Even after she receives the transplant, Leah will incur an additional $250,000 in costs for staying near the Mayo Clinic in Phoenix so she can finish up treatment.
Leah's husband, Patrick Mora, 22, graduated from Prescott High School in 2002 and now works for the City of Prescott.
"I'd do anything to reverse the situation," he said. "I would take it on if I could."
Leah and Patrick started dating during the summer before his senior year and her sophomore year in high school.
After Leah's graduation and a few rounds of treatment, the couple went as youth leaders with the First Assembly of God on a trip to Disneyland, where Patrick reserved a balcony room with a view at one of the resort's hotels.
The couple ate dinner on the balcony and then watched the resort's fireworks. Disneyland personnel brought out a special dessert tray featuring a glass slipper that featured its own jewel an engagement ring.
The cancer "didn't bother me then and it doesn't bother me now," Patrick said during a phone interview.

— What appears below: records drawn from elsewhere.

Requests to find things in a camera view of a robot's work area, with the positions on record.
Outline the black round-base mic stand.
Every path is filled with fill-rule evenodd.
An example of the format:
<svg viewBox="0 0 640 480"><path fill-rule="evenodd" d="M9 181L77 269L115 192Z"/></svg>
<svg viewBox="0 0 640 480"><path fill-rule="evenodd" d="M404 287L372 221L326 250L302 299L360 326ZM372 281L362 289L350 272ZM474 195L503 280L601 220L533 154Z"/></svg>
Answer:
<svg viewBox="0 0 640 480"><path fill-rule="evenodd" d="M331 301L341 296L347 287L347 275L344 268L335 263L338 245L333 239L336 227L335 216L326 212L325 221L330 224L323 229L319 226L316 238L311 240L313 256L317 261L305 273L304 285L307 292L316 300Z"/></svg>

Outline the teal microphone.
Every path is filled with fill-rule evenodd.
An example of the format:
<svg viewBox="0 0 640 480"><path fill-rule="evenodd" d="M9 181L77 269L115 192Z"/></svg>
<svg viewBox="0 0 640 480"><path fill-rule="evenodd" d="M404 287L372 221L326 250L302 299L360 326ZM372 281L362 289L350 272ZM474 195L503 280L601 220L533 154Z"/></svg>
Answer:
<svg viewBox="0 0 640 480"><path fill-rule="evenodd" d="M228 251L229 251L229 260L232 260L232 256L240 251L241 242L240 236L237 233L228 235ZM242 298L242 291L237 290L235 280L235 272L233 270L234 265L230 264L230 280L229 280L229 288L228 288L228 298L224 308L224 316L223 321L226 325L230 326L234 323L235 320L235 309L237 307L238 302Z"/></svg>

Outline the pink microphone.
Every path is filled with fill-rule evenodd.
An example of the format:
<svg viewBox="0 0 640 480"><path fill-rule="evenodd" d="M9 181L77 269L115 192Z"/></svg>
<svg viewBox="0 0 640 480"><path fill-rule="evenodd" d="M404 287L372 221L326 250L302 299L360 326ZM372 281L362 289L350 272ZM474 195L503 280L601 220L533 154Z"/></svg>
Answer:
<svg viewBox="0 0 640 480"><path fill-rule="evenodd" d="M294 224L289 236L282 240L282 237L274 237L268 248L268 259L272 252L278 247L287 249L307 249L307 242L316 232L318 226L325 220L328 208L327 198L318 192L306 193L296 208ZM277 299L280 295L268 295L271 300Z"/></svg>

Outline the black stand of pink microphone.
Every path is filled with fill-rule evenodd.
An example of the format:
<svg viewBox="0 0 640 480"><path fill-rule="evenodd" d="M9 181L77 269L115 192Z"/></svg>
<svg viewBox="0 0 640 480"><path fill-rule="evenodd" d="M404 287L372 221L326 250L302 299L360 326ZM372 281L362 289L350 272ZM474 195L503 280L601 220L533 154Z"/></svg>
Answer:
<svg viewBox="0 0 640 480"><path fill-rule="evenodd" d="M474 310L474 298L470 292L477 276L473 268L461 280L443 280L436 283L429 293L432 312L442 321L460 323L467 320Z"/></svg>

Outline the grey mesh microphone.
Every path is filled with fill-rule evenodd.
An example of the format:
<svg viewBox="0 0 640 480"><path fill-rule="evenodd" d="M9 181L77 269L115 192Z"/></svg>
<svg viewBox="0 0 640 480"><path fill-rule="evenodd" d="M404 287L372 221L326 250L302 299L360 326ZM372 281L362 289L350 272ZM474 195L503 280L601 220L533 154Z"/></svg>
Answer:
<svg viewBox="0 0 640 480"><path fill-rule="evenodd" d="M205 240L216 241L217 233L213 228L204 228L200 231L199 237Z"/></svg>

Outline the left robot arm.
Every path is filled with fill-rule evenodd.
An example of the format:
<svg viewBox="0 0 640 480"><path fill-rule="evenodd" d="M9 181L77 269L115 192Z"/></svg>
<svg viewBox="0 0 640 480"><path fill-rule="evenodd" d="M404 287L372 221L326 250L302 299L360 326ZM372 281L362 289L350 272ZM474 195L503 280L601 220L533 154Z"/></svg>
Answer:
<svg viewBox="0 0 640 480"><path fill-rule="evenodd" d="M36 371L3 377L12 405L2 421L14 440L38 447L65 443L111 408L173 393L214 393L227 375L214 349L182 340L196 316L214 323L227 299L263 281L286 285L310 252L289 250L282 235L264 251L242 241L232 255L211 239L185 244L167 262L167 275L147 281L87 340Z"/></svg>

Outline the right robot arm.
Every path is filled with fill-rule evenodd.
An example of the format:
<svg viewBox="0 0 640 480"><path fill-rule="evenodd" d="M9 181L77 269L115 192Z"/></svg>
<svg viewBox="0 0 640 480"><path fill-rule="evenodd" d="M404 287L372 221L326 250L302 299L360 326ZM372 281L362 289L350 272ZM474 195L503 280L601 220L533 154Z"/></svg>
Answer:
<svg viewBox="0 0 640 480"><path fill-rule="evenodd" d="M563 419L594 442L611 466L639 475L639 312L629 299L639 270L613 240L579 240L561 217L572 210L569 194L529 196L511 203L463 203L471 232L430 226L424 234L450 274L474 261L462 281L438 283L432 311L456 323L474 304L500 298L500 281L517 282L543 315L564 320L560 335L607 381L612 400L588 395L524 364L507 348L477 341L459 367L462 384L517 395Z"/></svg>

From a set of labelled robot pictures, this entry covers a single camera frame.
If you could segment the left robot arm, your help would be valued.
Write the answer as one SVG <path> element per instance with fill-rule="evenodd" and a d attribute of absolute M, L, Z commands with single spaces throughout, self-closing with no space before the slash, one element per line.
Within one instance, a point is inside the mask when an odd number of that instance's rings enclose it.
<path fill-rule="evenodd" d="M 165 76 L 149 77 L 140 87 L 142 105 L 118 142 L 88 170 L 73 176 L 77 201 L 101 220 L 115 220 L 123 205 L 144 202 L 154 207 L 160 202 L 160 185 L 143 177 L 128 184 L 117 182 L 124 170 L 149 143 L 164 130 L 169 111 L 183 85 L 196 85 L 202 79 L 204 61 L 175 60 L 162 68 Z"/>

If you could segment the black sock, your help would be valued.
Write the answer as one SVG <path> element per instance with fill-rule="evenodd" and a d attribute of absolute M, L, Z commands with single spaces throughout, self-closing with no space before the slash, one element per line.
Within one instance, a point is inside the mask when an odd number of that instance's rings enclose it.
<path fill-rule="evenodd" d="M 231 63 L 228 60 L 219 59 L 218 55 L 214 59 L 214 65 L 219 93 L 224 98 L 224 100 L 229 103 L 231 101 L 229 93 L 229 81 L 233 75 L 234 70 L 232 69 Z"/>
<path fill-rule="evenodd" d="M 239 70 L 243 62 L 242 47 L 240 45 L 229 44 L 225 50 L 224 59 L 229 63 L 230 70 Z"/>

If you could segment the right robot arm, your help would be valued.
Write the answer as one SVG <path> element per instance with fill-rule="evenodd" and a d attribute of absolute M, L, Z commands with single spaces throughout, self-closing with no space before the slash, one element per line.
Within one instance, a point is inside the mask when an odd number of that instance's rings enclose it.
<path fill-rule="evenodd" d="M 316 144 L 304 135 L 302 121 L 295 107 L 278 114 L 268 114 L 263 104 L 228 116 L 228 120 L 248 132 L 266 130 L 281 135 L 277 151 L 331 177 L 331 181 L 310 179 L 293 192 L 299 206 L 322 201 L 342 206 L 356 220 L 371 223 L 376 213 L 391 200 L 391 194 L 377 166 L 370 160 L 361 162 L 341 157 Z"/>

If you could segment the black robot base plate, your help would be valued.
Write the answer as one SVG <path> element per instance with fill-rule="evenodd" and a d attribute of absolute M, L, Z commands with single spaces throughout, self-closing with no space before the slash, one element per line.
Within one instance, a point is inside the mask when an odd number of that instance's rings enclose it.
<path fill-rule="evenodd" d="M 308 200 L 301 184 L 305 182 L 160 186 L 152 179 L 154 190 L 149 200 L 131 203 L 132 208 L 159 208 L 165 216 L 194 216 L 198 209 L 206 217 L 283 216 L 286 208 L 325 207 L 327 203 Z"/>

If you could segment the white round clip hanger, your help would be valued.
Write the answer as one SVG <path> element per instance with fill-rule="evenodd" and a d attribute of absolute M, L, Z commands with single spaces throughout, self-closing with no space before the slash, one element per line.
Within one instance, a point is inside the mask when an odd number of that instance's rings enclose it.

"This is just an obstacle in life that we're going to make it through," he said. "Just believing in God, this is going to be the last time and then we're going to go on and do the things young married couples do."
Leah's mom Nancy Snyder admits that hearing her daughter is sick "is heart-wrenching," because "that's the worst time, when your kids are sick and you can't do anything for it."
However, she said, "I'm not going through it. She is. She's the one who needs the thoughts and prayers and good energy."
Leah "has got incredible spirit. She's a loving, caring, kind person," Snyder said. "She always has been."
"We want to get this over with," Patrick said. "We want to move on and start a family."
The Prescott natives "plan on staying here for a good part, if not the rest of our lives," Patrick said.